Zambreno: With Heroines, there's an argument people made that I took these lives and co-opted them. Right now, I'm trying to write this document that's kind of a novel that deals with my collaborations with B. Ingrid Olson, who's very alive, but also thinks about Eva Hesse. So I am really thinking about when I bring in the lives of others [into the texts] … Someone who read The Light Room said they thought of the work as art criticism, and I don't really identify with that. I often am just really thinking through someone. I do think I have less emphasis now on their biography. What I am really looking for are those who made art amidst homophobia, mortality, capitalism… Like, How do we do it? How do we have any time to make art? What if art doesn't survive us? Maybe it is about a daily impulse of it. Maybe it is about the joy.
CULTURED: You mentioned this at the beginning of our conversation, but many terms and labels have been projected onto you over the years. People have described your work as self-centered. Someone called it “reparative vampirism.” How do you want to be seen as a writer?
Zambreno: What's really funny to me is that I've stopped caring. I don't like being published by a corporate publisher where I'm supposed to be like a “mom writer,” but beyond that, I also don't want to be a sage. I think criticism is good. I'm glad it's alive. I'm even glad when it's snarky. I think it's okay to have a negative or even hostile or resentful reaction to something. Resentment is a really palpable force. But a lot of criticism comes from thinking that I have power when I don't in my day to day. I note my huge privilege being published, and that there are so many voices that should be more magnified than my own, but I'm not a very powerful person.

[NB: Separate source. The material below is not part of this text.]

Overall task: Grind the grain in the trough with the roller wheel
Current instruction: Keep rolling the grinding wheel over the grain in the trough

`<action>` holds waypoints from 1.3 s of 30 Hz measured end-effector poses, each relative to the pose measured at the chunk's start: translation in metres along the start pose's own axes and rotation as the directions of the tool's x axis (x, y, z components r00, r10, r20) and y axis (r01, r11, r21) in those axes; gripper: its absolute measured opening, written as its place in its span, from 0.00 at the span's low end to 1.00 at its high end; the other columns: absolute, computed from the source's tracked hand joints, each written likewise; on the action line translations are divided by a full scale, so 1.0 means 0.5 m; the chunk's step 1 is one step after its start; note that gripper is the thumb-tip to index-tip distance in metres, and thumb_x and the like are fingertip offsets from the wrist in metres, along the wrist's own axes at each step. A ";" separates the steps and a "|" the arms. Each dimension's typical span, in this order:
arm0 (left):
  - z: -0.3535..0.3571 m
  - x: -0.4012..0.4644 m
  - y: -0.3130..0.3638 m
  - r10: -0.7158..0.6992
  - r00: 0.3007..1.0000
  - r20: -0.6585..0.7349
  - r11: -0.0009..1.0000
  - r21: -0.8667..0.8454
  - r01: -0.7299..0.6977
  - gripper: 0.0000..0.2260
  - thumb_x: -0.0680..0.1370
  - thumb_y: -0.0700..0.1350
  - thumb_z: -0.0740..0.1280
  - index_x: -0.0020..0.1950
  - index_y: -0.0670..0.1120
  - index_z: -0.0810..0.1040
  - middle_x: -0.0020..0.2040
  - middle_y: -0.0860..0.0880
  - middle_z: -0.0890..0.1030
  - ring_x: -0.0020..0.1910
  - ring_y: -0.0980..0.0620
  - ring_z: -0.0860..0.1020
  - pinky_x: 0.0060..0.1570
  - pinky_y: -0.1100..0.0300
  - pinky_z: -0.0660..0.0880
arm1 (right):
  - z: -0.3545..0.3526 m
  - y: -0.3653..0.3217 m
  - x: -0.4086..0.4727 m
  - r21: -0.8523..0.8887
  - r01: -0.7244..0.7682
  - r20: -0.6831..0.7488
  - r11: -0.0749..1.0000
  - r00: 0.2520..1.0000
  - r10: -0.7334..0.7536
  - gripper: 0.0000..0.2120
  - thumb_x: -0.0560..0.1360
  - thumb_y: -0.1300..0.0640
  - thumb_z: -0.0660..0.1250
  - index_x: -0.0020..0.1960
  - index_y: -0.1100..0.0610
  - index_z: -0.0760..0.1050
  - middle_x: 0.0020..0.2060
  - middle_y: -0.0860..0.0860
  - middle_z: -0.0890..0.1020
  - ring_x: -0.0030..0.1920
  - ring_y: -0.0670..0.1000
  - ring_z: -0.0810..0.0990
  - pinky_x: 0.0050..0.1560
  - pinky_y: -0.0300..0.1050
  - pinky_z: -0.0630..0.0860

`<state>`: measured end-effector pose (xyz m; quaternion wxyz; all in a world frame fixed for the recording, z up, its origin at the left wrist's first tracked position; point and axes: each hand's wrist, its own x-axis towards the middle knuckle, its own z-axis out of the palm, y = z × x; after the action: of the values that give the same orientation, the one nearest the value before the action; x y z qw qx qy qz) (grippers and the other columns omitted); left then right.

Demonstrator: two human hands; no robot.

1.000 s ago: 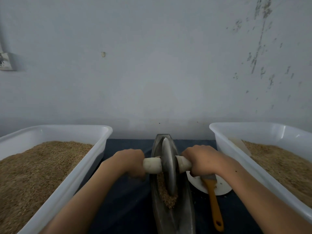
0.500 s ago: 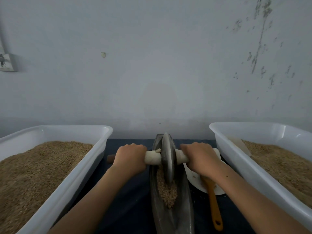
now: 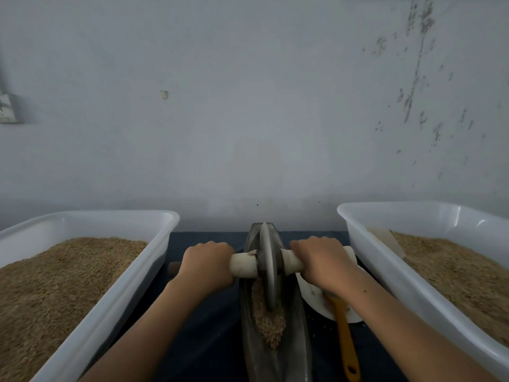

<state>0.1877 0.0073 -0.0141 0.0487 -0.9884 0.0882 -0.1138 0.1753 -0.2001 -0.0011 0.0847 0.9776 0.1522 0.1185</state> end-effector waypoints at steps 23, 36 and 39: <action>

The problem with the writing world is how connected it is to capitalism. There was not a single review [of Heroines] that wasn't by a very mainstream media person, who went to an Ivy League, is wildly more successful than me, and was just like, “Why is this person allowed to take up space?” When Heroines came out, Anne Boyer said something to me. She was like, “It's really a strange experience when one of our books is read by someone outside of our community.” Maybe people need me to argue against, or to think about their own work. You're not supposed to agree with everything in a work. It's not supposed to echo everything you think about the world.